Lizzy excuses herself, saying she's off to get us some drinks. She stumbles away. Over her shoulder, she orders, "Talk!"
The crowd swallows her up, and I'm left tracing her receding back with my tired eyes. Why would she leave me alone? Alone with you?
Overhead, the flashing lights change from pink to blue. How utterly, painfully, agonizingly ironic. They dance across the floor, rippling like waves, and I feel the bile start to rise up in my throat. My nails reach for my arms but catch on nothing but silky fabric. It slips right through and my hands fall uselessly down. Down, down, down.
I sense you looking at me now, Lizzy no longer barricading your view. Eyes burning, I return the gesture, trying to force all my mixed, sizzling, searing emotions into the single stare. By your second flinch of the night, I'd say they were pretty well received.
I don't know how long we remain there. Watching each other. Toeing the boundary line, wondering just how much we'd lose if we crossed it. Then, after an eternity, you finally speak.
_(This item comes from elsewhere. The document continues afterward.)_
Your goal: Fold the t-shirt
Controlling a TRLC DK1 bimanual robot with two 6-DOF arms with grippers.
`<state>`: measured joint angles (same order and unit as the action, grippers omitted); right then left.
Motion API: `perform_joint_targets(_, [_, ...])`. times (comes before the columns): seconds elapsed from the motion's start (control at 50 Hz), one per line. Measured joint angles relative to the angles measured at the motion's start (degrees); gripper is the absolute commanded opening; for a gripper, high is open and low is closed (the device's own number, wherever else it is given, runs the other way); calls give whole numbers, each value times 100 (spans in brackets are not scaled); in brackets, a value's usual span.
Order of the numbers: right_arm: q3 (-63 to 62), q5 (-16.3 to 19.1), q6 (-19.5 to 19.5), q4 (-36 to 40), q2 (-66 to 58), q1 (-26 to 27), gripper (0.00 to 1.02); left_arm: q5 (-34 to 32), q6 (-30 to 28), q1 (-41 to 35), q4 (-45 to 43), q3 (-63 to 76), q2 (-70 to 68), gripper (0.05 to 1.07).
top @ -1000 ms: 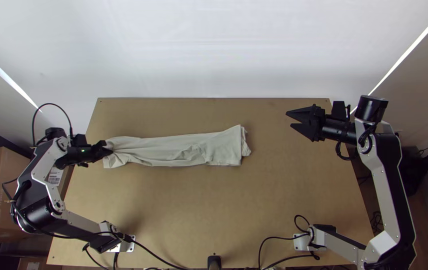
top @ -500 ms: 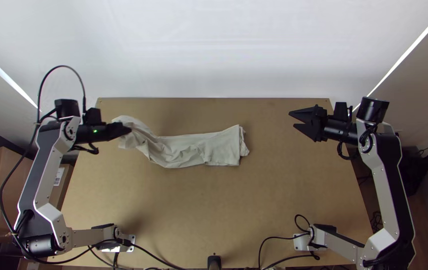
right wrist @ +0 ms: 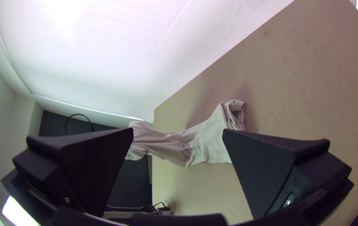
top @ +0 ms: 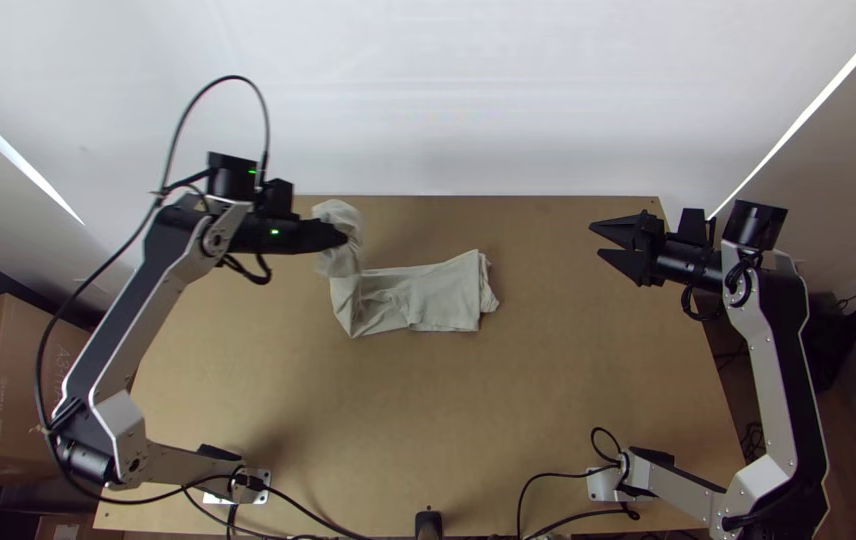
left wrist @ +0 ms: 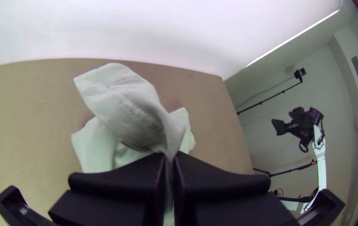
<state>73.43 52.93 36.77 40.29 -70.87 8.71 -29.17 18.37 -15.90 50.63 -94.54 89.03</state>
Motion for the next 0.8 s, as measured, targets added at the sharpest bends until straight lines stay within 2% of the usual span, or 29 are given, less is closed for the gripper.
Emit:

No, actually scratch that. It isn't speaking. It's lighter than a whisper, yet heavier than a ball and chain. It's filled with guilt and grief and sorrow that you probably thought you'd never have to face again. That you probably thought you could hide from, but you can't.
"I'm sorry," you breathe. "I'm so, so sorry."
"How could you be?" I hiss back before I can slip the collar back around my tongue. Before I can hold it in its place. "You saw me fall in when nobody else did. You watched me drown when everyone else was oblivious. I saw you as I slipped downward. I reached for you. I begged you to help. And all you did was stare."
I don't give you a chance to speak, lifting the bottom of my long-sleeved shirt. Letting you see just what was in that water. What got to me while you were standing on that boat, surrounded by a million and one partiers who just didn't notice. Who didn't hear the screams above the music until it was too late. Until the damage was done, and it was.
"How can you be sorry?" I seethe under my breath, though I know you can hear me. Same as you heard me then. "How can I forgive you, when you didn't even move? When you didn't even call for help?"
The shirt slips from my fingers, hiding the grotesque imagery away again. I grip my purse tightly, already turning away. "Tell Lizzy I went back to the hotel."
I am to the doors, a hand on the sleek, furnished handle when I turn back. I don't know why. Perhaps it's that effect you have on me. That magnetism. That wonder on where you are, how are you, throughout all these years. The want to know if you are as shattered, as fearful, as broken as me.
And when I turn back, I guess I get my answer. Because there you are, watching me through the ocean of dancers. And I see your nails graze your arm. Watch them push up your long-sleeves to dig into your flesh. To add scratches to your art gallery that matches mine, down to the very last, jagged scar.